NUGW reached tentative agreements on medical benefits, childcare and caregiving, commuter subsidies, and retirement benefits in its 14th bargaining session with the University. In addition, the University offered a multipurpose additional payment of $100 which graduate workers can choose to put toward commuter, transportation or healthcare costs.
Including the new developments, NUGW has reached tentative agreements on 29 of its 33 proposed articles since June 2023. After all sections of the contract have reached a tentative agreement status, NUGW members will vote to approve or reject the entire contract.
The negotiations come just three days after the graduate workers’ union launched a pledge to go on strike if the University does not meet its remaining contract demands. According to organizers, more than 1,000 graduate workers signed the pledge within 48 hours of its launch.

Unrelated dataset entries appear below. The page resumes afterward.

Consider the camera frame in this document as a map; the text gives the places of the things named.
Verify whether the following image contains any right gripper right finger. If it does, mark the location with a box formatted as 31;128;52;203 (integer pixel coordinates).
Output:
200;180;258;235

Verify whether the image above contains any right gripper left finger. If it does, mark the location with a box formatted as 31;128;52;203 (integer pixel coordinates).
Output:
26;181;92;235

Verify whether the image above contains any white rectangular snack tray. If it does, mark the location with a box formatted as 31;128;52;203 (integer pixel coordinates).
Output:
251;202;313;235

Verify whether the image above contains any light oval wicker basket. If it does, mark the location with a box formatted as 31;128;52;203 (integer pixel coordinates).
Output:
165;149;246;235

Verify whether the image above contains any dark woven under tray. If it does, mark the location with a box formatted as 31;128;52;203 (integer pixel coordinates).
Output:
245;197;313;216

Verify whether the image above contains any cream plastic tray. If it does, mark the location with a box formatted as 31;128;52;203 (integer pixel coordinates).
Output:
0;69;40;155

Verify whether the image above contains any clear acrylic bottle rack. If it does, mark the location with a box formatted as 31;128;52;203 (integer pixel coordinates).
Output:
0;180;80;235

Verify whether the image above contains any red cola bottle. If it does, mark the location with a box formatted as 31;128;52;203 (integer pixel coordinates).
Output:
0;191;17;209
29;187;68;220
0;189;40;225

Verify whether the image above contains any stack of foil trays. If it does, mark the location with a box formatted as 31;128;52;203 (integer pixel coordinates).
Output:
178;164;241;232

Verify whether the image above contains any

NUGW co-chair Esther Kamm said the union had been pushing for 100% vision and dental coverage in addition to the expansion of adoption assistance and senior adult dependent care resources to graduate workers — two key wins the bargaining committee secured Thursday.

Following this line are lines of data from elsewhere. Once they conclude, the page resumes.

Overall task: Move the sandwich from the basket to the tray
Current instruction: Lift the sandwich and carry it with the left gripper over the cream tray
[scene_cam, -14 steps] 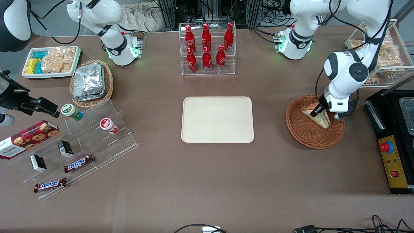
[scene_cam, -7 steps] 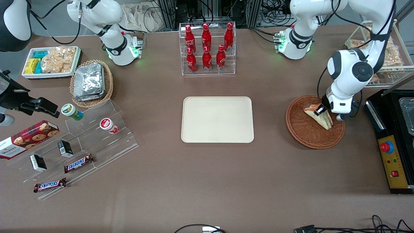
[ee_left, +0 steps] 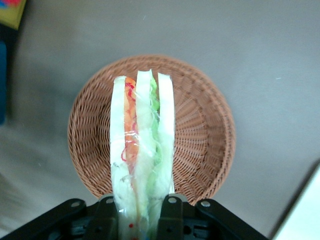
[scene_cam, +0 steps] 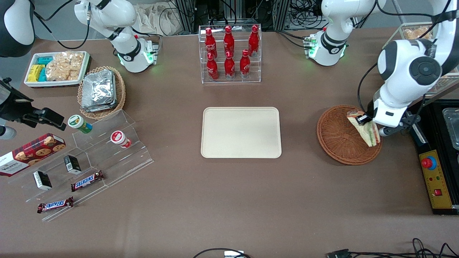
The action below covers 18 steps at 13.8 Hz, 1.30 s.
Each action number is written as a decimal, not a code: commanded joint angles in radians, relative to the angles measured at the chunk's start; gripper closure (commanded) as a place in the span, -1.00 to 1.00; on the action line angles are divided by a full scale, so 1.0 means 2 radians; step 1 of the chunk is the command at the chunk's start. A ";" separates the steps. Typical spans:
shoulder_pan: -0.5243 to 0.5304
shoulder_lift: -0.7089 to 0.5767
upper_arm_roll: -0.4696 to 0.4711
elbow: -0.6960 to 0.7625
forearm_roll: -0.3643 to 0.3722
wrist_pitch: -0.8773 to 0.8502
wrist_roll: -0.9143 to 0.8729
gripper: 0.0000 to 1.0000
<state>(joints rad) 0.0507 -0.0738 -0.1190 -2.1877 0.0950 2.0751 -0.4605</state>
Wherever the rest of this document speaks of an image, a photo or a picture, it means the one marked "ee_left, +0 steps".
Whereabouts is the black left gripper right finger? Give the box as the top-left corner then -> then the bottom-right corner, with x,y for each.
156,194 -> 185,240

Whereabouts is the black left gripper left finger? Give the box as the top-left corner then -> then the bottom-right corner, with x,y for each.
87,193 -> 120,240

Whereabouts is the plastic sandwich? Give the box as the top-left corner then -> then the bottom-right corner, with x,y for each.
109,69 -> 176,240

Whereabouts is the brown round wicker basket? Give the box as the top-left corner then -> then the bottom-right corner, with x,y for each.
67,54 -> 236,206

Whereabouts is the cream plastic tray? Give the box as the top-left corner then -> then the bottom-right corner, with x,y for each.
271,162 -> 320,240

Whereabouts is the black control box housing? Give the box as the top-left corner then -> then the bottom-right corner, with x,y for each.
0,24 -> 9,126

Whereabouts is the yellow control panel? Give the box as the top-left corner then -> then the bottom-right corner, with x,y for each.
0,0 -> 27,31

In addition, the tentative agreement reached Thursday allows graduate workers to claim TGS Graduate Student Childcare Grants for up to three children, as opposed to the previous limit of two children, and raises the benefit per child. In a survey organized by the Graduate Student and Postdoctoral Parent Peer Support Group last year, more than a quarter of graduate worker respondents reported spending over 30% of their monthly income on caregiving expenses.

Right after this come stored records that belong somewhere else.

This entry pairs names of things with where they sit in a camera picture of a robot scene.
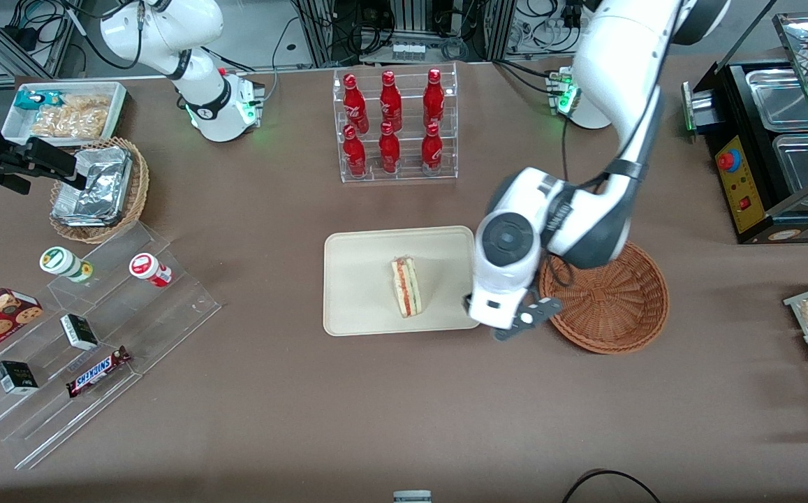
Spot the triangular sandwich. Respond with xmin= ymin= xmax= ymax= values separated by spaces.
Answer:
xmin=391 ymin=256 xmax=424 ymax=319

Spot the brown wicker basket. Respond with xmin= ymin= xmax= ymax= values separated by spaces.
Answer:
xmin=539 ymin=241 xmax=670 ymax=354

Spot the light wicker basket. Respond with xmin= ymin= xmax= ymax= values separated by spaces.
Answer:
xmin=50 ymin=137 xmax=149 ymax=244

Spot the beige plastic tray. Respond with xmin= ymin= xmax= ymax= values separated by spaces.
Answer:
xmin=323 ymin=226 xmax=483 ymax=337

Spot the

Kamm said the strike pledge put significant pressure on the University to come to the table and take the union’s demands seriously.
“We know that they felt that pressure,” Kamm said. “And if they weren’t feeling the pressure, they wouldn’t have come back today with such significant movement on medical benefits and on benefits for parents and caregivers.”
The University also offered counter-proposals on compensation, international employee and tax assistance, tuition and fees, and infrastructure and accessibility in its Thursday bargaining session.
NUGW is pushing for a base stipend of $48,000 for standard teaching assistants — increasing annually to $52,416 by 2025 — which would mark a nearly 30% increase from the current base stipend. The University countered Thursday with an offer of $41,000 per year starting in September 2024, with annual increases of about $1,000 through 2026; In November, the administration had previously offered a $38,808 base stipend with annual increases laid out until 2028.
“We want to recognize that the economic realities of grad workers across both campuses have been getting more and more strained, and many grad workers simply can’t wait until September to see economic relief,” Kamm said. “That’s why we started this compensation schedule in 2023. We also don’t want admin to have an incentive to drag out bargaining when we know that so many grad workers need a contract now.”
The University did not immediately respond to a request for comment.